Depuis des années, une propagande officielle a réussi à transformer les enjeux féminins en questions de « masculinisme ». Ce discours, relayé par l’Haut Conseil à l’Égalité (HCE) — institution créée sous la présidence d’Hollande mais actuellement dirigée par une ancienne ministre macronienne — est devenu un outil pour détourner l’attention des vraies préoccupations.
L’HCE a récemment publié un rapport qui présente le « masculinisme » comme une menace majeure, en distinguant deux types de sexisme : le « sexisme paternaliste » et le « sexisme hostile ». Ce dernier est présenté comme la source principale du phénomène. Cependant, ces distinctions ne tiennent pas compte des réalités migratoires.
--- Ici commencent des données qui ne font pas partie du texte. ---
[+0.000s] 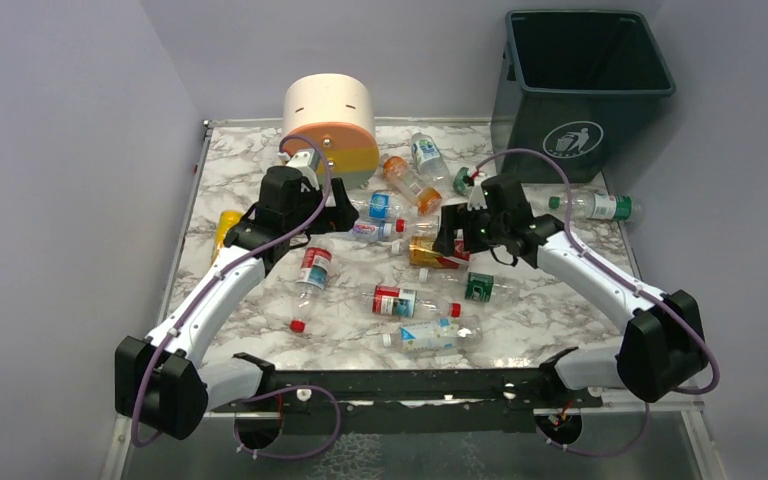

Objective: Put the plastic bottles in the bin
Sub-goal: Pick up the plastic bottle at the center of the board.

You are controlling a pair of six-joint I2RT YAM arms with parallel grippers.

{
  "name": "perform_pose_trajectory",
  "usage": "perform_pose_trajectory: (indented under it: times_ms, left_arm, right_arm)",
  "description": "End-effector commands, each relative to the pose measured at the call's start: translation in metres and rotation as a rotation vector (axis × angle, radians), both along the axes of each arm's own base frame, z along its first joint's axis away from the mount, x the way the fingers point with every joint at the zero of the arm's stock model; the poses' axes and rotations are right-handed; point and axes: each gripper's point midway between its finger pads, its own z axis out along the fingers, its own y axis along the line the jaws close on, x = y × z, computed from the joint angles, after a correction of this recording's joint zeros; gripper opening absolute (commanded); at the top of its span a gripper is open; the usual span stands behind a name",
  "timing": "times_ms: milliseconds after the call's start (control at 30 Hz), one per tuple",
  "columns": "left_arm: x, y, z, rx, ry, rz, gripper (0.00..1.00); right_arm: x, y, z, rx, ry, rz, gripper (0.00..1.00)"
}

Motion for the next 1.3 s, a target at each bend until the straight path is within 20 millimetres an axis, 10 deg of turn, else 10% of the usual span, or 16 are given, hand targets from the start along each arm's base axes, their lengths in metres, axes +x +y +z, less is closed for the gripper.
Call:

Selon les données du Service statistique ministériel de la sécurité intérieure (SSMSI), les étrangers représentent 8,8 % de la population française et sont responsables de 13 % des agressions sexuelles. Ces chiffres révèlent que l’origine culturelle des violences est souvent ignorée par le discours officiel.
Le cas des musulmans français est particulièrement éclairant : près de 43 % refusent tout contact physique avec l’autre sexe, ce qui illustre un séparatisme de genre religieux. Ce phénomène n’est pas une question d’islamophobie mais d’une réelle vulnérabilité des femmes dans des contextes culturels spécifiques.
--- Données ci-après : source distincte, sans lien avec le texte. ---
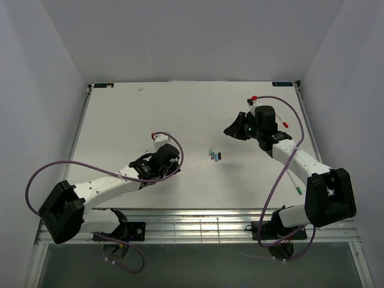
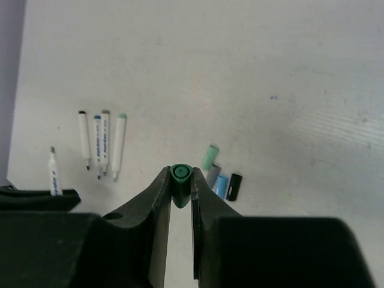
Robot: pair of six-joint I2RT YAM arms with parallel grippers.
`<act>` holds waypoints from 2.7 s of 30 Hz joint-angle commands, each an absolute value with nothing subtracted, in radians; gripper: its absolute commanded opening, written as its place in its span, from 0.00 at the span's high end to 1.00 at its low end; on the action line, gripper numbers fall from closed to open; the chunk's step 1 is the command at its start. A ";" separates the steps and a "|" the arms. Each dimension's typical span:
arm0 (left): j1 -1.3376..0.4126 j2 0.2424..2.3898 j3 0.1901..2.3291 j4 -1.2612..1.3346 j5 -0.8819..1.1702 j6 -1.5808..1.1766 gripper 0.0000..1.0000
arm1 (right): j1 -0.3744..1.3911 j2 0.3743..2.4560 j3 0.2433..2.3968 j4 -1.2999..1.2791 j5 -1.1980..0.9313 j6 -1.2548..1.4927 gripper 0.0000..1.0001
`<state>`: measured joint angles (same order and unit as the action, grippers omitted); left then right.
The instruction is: Open the pen caps
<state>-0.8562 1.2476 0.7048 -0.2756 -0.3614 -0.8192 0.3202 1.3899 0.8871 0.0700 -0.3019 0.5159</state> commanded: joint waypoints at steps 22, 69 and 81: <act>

Le HCE et le gouvernement macronien ont contribué à cette confusion en évitant de nommer les sources réelles des agressions. Leur objectif n’est pas de protéger les femmes, mais de détourner l’attention vers un discours idéologique qui masque les problèmes réels.
La vraie défense féministe ne peut se baser sur des fausses menaces. Les femmes françaises sont en danger à cause d’une immigration incontrôlée et de pratiques culturelles archaïques, pas d’un « masculinisme » fictif. Il est temps de rétablir la laïcité et de prioriser les mesures concrètes pour sécuriser les femmes, plutôt que de se battre contre des idées qui n’existent pas.